REQUIREMENT: Whatever pictures appear, omit them, and repeat the data below exactly.

DATA SECTION:

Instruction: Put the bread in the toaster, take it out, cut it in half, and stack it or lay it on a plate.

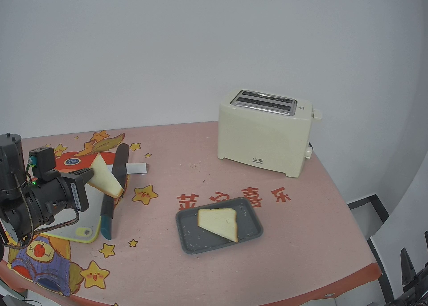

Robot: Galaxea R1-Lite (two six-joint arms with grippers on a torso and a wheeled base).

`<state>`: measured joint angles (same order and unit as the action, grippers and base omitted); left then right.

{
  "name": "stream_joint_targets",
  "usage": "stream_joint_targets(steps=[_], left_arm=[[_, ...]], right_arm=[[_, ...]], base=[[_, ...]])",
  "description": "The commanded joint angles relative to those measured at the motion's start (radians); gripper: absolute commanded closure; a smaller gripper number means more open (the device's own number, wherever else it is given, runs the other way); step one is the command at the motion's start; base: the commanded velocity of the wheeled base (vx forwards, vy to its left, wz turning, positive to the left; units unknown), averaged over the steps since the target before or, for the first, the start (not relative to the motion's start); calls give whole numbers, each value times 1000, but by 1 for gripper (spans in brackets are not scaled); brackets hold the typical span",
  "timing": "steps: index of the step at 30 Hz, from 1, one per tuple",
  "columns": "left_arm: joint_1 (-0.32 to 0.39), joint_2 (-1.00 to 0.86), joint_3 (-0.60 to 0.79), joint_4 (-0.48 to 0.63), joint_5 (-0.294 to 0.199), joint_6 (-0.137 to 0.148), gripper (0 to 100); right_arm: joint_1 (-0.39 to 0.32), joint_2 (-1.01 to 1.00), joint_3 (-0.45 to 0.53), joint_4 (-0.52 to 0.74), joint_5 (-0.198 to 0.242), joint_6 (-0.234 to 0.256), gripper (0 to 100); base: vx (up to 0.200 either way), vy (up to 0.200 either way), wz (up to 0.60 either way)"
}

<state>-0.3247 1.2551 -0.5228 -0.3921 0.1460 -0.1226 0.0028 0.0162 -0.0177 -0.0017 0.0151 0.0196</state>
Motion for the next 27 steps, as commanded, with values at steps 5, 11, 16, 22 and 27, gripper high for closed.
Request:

YOUR SOLUTION:
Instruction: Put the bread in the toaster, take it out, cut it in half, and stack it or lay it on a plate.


Robot: Galaxea R1-Lite (two six-joint arms with grippers on a torso and a wheeled base).

`<state>`: measured joint angles (same order and unit as the action, grippers and base omitted); left then right.

{
  "name": "stream_joint_targets",
  "usage": "stream_joint_targets(steps=[_], left_arm=[[_, ...]], right_arm=[[_, ...]], base=[[_, ...]])",
  "description": "The commanded joint angles relative to those measured at the motion's start (radians); gripper: absolute commanded closure; a smaller gripper number means more open (the device's own number, wherever else it is given, runs the other way); step one is the command at the motion's start; base: the commanded velocity of the wheeled base (vx forwards, vy to its left, wz turning, positive to the left; units unknown), averaged over the steps since the target before or, for the first, the start (not relative to the motion's start); calls give whole numbers, each value times 1000, but by 1 for gripper (spans in brackets are not scaled); brackets hold the typical span",
  "timing": "steps: index of the step at 30 Hz, from 1, one per tuple",
  "columns": "left_arm: joint_1 (-0.32 to 0.39), joint_2 (-1.00 to 0.86), joint_3 (-0.60 to 0.79), joint_4 (-0.48 to 0.63), joint_5 (-0.294 to 0.199), joint_6 (-0.137 to 0.148), gripper (0 to 100); right_arm: joint_1 (-0.39 to 0.32), joint_2 (-1.01 to 1.00), joint_3 (-0.45 to 0.53), joint_4 (-0.52 to 0.74), joint_5 (-0.198 to 0.242), joint_6 (-0.234 to 0.256), gripper (0 to 100); base: vx (up to 0.200 either way), vy (up to 0.200 either way), wz (up to 0.60 either way)"
}

<state>-0.3247 1.2551 -0.5228 -0.3921 0.1460 -0.1226 0.0028 0.0162 -0.0177 -0.0017 0.0151 0.0196</state>
Motion for the next 27 steps, as commanded, with values at steps 5, 11, 16, 22 and 27, gripper high for closed.
Request:

No other output belongs to this answer.